If the mass of the original
starting sample before separation is known and the volatile components are driven
off through heat energy or a chemical reaction, then the mass of the substances
remaining after separation can be determined by weighing the vessel. If we then find the difference
between these two masses, we get the mass of volatile substances liberated. This simple calculation is the main
principle of volatilization gravimetry. Examples of volatile compounds
which may be released during chemical or thermal decomposition of a sample include
nitrogen gas, chlorine gas, carbon dioxide gas, and water vapor. Now, let’s have a look at the loss
of water vapor from a hydrated salt as a specific example of volatilization
gravimetry.
When a salt contains water
molecules within its structure, we say the salt is a hydrated salt. Water molecules that form part of a
salt crystal lattice structure are specifically referred to as water of
crystallization or sometimes water of hydration. For example, the hydrated salt
copper(II) sulfate contains water molecules within its structure, giving the
crystals a blue appearance. The formula for this compound is
CuSO4.5H2O. Commonly hydrated copper sulfate
has five water molecules within its crystal lattice per one formula unit of copper
sulfate.

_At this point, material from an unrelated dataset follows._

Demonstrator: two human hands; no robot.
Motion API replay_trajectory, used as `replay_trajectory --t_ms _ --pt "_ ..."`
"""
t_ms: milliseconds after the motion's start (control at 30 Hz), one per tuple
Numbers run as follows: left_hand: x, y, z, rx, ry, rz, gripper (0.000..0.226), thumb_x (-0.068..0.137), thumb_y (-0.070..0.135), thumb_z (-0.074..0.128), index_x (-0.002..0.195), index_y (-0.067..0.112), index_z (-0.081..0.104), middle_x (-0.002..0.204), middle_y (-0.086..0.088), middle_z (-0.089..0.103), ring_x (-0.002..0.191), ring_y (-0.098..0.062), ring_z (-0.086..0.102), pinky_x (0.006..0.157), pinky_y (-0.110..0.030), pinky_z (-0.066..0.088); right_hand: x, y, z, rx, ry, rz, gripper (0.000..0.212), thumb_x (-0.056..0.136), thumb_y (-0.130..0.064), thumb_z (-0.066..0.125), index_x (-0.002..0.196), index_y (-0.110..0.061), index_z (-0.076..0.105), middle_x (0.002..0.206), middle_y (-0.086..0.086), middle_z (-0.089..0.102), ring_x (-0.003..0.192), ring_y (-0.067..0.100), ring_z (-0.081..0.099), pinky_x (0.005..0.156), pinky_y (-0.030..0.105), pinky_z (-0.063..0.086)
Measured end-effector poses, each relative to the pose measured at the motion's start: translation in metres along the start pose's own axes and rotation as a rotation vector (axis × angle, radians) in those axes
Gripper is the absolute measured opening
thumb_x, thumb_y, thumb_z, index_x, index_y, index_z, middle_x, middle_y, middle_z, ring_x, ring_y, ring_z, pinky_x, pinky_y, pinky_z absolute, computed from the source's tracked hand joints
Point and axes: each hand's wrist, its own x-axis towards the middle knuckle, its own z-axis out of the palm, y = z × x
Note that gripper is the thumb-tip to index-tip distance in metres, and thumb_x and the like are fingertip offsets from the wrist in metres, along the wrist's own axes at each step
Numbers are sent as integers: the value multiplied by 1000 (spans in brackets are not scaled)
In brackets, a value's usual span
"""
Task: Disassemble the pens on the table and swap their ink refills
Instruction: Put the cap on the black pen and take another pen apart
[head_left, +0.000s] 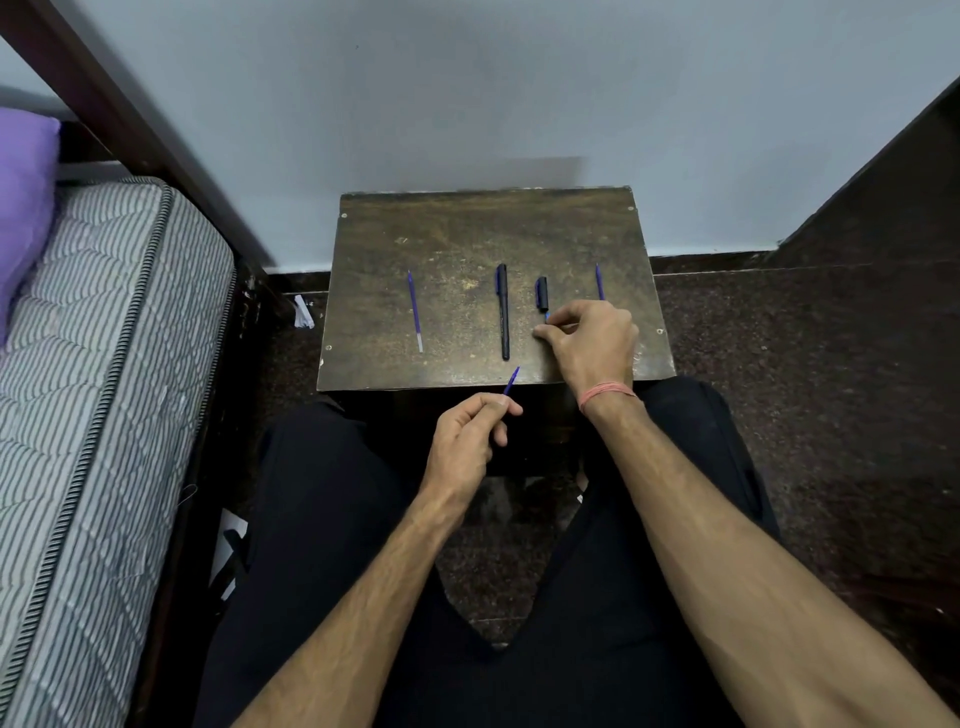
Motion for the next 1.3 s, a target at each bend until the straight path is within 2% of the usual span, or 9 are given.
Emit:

The correct name of this compound
is therefore copper(II) sulfate pentahydrate although we often just refer to this
compound as hydrated copper(II) sulfate. We can determine the mass of water
of crystallization in a salt, such as this, using volatilization gravimetry.
If we know the mass of the hydrated
salt and we remove the water of crystallization using thermal energy by heating, the
water will escape as a vapor leaving behind a white powder. This is dehydrated copper(II)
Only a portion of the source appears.